**Exercise data:**
==============================
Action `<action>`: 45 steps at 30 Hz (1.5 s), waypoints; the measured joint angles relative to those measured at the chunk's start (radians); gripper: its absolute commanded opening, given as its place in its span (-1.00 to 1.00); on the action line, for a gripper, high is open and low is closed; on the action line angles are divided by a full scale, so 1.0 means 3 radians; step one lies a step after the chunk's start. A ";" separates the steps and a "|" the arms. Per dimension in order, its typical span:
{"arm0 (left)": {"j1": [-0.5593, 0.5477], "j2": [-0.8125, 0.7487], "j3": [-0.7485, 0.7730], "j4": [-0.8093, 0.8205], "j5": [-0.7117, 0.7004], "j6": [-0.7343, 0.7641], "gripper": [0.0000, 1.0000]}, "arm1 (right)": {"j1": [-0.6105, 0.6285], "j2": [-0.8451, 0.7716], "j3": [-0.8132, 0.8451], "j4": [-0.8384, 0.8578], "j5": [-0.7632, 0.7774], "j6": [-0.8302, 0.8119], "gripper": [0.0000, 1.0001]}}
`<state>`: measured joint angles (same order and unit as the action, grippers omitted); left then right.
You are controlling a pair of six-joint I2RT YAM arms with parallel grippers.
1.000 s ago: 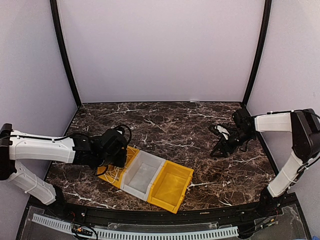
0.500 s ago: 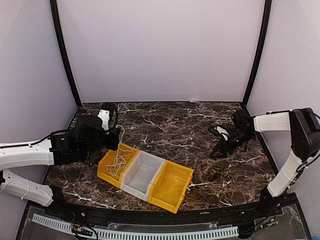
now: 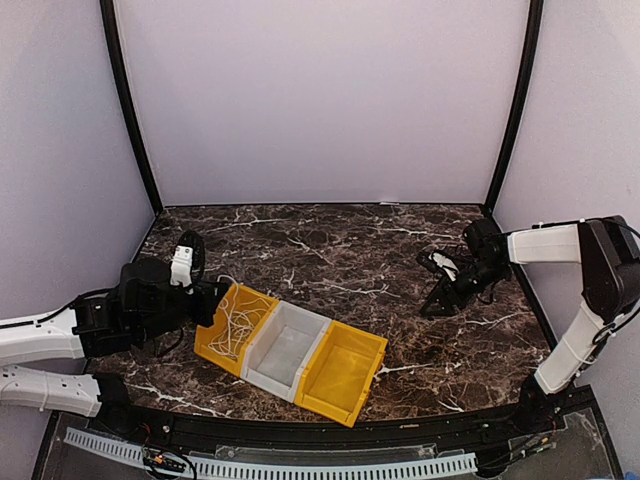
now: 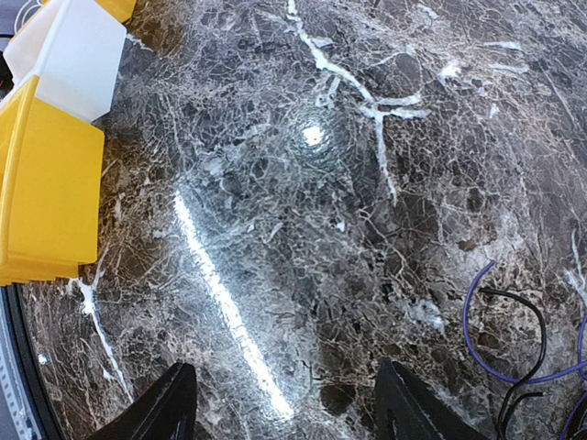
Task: Untangle the cables
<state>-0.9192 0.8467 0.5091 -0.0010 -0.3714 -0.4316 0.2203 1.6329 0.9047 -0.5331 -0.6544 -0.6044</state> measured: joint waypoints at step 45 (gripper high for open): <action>0.0001 0.0994 0.1001 -0.1490 0.0131 -0.0178 0.19 | 0.0001 0.0088 0.0025 -0.0071 0.0001 -0.0031 0.41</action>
<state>-0.9188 1.1450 0.8093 -0.4480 -0.3321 -0.4850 0.2207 1.6592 0.9123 -0.5545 -0.6540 -0.6136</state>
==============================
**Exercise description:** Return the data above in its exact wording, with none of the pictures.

**Exercise result:**
Action `<action>`: 45 steps at 30 Hz (1.5 s), waypoints; the measured joint angles relative to those measured at the chunk's start (radians); gripper: its absolute commanded opening, given as its place in its span (-1.00 to 1.00); on the action line, for a gripper, high is open and low is closed; on the action line angles are divided by a full scale, so 1.0 means 3 radians; step one lies a step after the chunk's start. A ";" separates the steps and a "|" the arms. Per dimension in order, its typical span:
{"arm0 (left)": {"j1": [-0.5593, 0.5477], "j2": [-0.8125, 0.7487], "j3": [-0.7485, 0.7730], "j4": [-0.8093, 0.8205], "j5": [-0.7117, 0.7004], "j6": [-0.7343, 0.7641], "gripper": [0.0000, 1.0000]}, "arm1 (right)": {"j1": [-0.6105, 0.6285], "j2": [-0.8451, 0.7716], "j3": [-0.8132, 0.8451], "j4": [-0.8384, 0.8578], "j5": [-0.7632, 0.7774], "j6": [-0.8302, 0.8119], "gripper": [0.0000, 1.0001]}}
`<state>`: measured joint angles (same order and unit as the action, grippers omitted); left then right.
You are controlling a pair of six-joint I2RT YAM arms with parallel grippers.
1.000 s ago: 
0.500 s ago: 
now: 
now: 
Task: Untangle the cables
<state>-0.9192 0.8467 0.5091 -0.0010 -0.3714 -0.4316 0.2203 1.6329 0.9047 -0.5331 -0.6544 -0.6044</state> measured: joint waypoints at step 45 (gripper high for open): <action>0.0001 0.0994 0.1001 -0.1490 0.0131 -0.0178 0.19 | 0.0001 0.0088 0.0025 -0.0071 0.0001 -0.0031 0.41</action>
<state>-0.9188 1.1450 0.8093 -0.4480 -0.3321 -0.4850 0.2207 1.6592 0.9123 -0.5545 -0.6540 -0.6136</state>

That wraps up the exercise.